İzmir’de Excimer lazer dönemi: Prof. Dr. Safiye Yılmaz’dan yeni nesil yaklaşım

Uzmanlar, bu formülün bilhassa miyop, hipermetrop ve astigmat üzere kırma kusurlarında tesirli sonuçlar verdiğini belirtiyor. Hastanede misyon yapan Göz Hastalıkları Uzmanı Prof. Dr. Safiye Yılmaz, lazer uygulamalarının sırf tıbbi değil, toplumsal ve ruhsal tesirlerinin de olduğunu vurguladı.
Excimer lazer uygulamaları, korneanın yine şekillendirilmesini sağlayarak gözlük ya da lens muhtaçlığını azaltmayı hedefliyor. Lakin Prof. Dr. Yılmaz’a göre husus yalnızca teknik bir müdahale olarak görülmemeli:
“Birçok hastamız bu süreci yalnızca gözlükten kurtulmak olarak düşünüyor, ancak aslında süreç çok daha derin. Net görebilmek; bir çocuğun tahtayı rahatça seçebilmesi, bir çalışanın ekran başında daha az yorulması ya da gece araç kullanırken kendini inançta hissetmesi üzere birçok boyutu içeriyor. Ayrıyeten gözlükten kurtulmak, birtakım beşerler için görünüşleriyle ya da özgüvenleriyle ilgili de bir sıkıntı haline gelebiliyor.”

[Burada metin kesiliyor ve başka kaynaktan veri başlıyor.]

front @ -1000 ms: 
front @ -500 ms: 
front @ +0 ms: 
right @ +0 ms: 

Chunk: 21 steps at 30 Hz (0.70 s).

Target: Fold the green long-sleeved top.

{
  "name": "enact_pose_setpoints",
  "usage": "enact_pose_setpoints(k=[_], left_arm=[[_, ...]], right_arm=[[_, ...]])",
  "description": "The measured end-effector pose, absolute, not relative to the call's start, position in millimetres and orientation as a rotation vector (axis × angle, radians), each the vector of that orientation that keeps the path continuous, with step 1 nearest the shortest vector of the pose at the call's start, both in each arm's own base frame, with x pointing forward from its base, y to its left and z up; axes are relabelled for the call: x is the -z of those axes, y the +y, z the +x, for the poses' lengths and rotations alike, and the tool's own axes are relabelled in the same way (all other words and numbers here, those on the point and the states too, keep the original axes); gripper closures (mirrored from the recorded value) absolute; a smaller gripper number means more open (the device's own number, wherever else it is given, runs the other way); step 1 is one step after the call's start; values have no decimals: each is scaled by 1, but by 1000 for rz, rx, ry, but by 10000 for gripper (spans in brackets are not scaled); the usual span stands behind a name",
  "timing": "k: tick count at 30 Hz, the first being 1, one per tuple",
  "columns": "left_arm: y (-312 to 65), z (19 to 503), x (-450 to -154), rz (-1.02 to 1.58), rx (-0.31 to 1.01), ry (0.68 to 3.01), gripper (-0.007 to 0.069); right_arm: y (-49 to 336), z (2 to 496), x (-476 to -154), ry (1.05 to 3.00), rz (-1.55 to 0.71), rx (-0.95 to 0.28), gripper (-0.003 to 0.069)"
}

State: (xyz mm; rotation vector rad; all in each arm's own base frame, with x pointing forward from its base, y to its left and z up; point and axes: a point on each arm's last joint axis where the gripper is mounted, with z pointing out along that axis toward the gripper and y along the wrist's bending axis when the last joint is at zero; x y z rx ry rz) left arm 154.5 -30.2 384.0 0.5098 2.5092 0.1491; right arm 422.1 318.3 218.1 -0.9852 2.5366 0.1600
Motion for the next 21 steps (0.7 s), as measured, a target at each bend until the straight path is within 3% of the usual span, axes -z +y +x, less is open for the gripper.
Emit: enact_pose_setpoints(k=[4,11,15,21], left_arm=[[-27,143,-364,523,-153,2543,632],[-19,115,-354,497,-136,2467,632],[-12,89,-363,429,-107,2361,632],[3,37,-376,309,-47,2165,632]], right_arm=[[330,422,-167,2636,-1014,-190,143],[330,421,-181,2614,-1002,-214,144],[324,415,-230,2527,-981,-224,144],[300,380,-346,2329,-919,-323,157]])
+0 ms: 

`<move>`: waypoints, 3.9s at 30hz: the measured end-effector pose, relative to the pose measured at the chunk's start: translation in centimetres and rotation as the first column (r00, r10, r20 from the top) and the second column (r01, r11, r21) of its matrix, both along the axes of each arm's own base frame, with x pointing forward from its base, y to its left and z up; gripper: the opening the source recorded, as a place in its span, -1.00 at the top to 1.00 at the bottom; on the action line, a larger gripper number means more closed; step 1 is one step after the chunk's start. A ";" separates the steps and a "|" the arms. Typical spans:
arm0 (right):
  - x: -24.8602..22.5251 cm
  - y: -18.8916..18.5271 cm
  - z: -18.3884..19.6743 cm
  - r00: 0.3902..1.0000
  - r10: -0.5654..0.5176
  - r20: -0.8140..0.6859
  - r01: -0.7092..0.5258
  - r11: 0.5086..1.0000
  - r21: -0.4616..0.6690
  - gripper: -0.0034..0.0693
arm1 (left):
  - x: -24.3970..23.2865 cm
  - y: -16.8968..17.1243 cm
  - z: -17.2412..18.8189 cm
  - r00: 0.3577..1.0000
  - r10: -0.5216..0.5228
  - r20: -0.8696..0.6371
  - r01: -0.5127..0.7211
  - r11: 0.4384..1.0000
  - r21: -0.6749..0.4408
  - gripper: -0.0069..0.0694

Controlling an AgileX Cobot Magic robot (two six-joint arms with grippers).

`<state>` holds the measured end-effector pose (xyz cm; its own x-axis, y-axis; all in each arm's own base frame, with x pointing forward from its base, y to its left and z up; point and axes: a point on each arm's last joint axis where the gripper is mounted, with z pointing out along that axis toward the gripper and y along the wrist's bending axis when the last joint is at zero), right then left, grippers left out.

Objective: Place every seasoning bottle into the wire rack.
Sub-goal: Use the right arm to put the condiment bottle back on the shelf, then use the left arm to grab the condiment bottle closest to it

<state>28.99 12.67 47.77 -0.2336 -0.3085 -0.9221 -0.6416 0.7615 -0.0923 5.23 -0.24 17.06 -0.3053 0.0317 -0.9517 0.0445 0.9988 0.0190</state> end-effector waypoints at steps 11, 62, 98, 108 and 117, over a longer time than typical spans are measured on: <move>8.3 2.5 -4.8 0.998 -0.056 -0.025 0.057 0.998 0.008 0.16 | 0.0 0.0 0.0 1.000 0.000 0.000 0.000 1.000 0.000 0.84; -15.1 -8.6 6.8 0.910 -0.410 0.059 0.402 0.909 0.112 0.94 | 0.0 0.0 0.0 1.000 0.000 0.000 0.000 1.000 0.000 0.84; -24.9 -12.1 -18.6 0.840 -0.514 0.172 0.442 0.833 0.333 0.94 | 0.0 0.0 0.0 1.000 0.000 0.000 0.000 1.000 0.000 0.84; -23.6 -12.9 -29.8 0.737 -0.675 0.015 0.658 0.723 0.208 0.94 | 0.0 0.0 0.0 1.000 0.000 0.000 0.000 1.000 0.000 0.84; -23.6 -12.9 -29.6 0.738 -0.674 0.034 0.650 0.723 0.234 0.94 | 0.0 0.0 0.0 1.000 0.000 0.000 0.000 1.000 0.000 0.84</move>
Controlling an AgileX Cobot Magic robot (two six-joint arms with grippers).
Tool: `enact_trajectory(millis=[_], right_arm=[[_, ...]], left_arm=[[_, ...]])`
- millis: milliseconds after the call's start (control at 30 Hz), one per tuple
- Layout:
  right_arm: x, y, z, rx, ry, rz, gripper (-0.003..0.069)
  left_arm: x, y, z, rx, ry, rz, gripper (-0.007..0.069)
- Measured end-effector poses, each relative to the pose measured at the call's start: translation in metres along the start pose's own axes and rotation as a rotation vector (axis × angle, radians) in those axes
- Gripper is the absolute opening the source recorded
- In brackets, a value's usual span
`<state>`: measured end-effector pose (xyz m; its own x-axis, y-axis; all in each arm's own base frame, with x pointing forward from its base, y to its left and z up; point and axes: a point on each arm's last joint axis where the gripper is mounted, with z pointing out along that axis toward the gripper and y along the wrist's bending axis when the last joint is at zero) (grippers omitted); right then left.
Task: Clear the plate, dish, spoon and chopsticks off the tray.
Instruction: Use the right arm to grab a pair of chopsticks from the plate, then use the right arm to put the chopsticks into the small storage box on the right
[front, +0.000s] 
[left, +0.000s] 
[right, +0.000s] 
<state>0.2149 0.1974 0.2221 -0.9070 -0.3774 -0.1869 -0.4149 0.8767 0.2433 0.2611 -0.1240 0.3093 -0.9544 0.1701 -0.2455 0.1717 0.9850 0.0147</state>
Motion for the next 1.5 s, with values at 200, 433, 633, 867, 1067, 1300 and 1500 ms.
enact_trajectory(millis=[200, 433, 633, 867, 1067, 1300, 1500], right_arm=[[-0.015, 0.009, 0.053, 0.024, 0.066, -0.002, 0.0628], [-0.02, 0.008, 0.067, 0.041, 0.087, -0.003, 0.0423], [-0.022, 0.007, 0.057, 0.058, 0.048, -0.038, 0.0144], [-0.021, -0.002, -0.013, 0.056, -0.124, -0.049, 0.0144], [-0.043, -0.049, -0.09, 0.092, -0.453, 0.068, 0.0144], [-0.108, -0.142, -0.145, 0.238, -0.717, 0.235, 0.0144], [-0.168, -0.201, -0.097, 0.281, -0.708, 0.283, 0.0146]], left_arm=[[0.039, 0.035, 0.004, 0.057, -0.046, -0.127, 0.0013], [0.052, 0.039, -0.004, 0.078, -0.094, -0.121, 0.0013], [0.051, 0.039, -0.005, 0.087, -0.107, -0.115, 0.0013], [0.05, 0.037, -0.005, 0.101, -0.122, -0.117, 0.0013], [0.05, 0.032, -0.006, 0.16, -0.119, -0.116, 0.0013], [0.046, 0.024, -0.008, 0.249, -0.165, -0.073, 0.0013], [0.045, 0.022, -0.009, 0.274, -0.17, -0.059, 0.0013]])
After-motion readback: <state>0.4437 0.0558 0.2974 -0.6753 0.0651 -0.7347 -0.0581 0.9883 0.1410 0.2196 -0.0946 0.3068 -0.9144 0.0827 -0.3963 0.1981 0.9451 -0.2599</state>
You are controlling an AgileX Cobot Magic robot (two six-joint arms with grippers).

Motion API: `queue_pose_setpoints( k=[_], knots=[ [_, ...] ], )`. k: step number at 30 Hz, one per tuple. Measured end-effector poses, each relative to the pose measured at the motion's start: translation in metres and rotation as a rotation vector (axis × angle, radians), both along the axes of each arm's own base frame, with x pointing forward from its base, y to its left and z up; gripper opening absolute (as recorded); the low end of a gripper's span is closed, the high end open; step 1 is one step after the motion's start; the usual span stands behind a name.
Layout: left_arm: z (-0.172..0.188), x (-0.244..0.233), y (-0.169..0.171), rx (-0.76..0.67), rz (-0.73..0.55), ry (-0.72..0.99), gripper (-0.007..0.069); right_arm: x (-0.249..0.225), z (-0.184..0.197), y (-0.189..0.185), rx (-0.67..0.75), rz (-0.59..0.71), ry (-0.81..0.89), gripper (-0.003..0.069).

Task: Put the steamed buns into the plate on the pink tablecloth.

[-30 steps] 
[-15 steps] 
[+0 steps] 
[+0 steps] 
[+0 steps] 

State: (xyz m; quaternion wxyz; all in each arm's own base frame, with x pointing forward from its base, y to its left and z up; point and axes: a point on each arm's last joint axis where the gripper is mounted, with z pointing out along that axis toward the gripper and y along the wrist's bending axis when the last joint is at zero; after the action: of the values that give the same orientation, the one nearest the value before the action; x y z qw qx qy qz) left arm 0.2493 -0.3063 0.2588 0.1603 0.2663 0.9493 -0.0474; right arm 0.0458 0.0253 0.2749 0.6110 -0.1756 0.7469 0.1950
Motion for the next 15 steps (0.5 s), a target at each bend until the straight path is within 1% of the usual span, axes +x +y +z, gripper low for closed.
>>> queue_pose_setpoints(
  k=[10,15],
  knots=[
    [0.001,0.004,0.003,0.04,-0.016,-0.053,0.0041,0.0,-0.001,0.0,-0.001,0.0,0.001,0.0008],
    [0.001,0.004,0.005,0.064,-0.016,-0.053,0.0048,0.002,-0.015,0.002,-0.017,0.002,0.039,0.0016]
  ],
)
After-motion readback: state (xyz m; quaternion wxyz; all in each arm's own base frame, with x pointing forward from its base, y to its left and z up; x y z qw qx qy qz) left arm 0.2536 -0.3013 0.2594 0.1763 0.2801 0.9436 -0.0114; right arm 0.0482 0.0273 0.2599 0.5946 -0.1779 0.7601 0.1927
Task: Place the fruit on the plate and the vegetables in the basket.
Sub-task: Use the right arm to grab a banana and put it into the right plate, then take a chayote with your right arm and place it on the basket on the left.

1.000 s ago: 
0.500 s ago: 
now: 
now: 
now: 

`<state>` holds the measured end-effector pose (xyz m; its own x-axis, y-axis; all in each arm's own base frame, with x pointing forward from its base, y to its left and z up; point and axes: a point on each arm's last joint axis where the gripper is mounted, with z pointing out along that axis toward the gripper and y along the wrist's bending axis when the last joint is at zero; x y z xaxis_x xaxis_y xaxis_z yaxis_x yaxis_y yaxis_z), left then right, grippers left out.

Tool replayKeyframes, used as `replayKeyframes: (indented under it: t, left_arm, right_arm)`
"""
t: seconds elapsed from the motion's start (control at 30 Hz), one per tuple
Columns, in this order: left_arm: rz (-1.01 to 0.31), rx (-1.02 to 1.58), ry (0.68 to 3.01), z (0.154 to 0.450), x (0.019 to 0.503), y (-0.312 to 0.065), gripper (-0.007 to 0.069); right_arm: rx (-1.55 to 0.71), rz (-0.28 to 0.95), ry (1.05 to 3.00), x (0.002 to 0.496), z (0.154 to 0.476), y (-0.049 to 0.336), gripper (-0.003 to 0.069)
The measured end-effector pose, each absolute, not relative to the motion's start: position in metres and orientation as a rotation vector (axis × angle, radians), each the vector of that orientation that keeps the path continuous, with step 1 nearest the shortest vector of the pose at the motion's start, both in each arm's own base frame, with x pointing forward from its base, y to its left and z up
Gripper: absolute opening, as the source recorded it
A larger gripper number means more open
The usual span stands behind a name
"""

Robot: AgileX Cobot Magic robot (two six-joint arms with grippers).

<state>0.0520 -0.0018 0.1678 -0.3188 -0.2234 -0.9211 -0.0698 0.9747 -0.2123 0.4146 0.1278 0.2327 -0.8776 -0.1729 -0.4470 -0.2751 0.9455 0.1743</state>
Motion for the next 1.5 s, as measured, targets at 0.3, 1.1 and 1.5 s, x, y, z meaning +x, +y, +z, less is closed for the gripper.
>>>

Göz yapısı her bireyde farklı olduğu için excimer lazer uygulamalarında standart bir prosedür yerine şahsa özel planlama yapılıyor. Yılmaz, bu süreçte teşhis sistemlerinin gelişmişliğine dikkat çekiyor:
“Öncelikle gözün yapısını çok ayrıntılı biçimde tahlil ediyoruz. Korneanın kalınlığı, eğimi, epitel haritası, gözyaşı kalitesi… Bunların her biri bizim için belirleyici faktör. Uygun olmayan hastaları da açıkça bilgilendiriyoruz. Her kırma kusuruna lazer uygulanabilir diye bir kural yok.”
1997 yılında Ege Üniversitesi Tıp Fakültesi’nden mezun olan Prof. Dr. Yılmaz, özellikle yurtdışında edindiği tecrübelerin klinik pratiğinde değerli yer tuttuğunu söylüyor. Amerika Birleşik Devletleri ve Kanada’da çeşitli göz kliniklerinde gözlemcilik ve akademik çalışmalar yapan Yılmaz, 2014 yılından bu yana Cet Sıhhat Hastanesi’nde vazife yapıyor.
“BİR TEKNOLOJİYİ UYGULAMAK DEĞİL, ONU HAKİKAT HASTA KÜMESİYLE BULUŞTURMAK ÖNEMLİ”
Lazer teknolojisinin uzun müddettir tıpta kullanıldığını, lakin bu alanda temel meselenin doğru hasta seçimi olduğunu belirten Prof. Dr. Yılmaz, “Bazen hastalar toplumsal medyada gördüğü her yolun kendisine uygun olduğunu düşünebiliyor. Meğer ki bu tedaviler şahsileştirilmiş müdahalelerdir. Her göz, her lazer sürecine uygun olmayabilir. Bizim işimiz, o çizgiyi uygun çizebilmek” diyerek sürecin tabip nezaretinde dikkatle yürütülmesi gerektiğini vurguladı.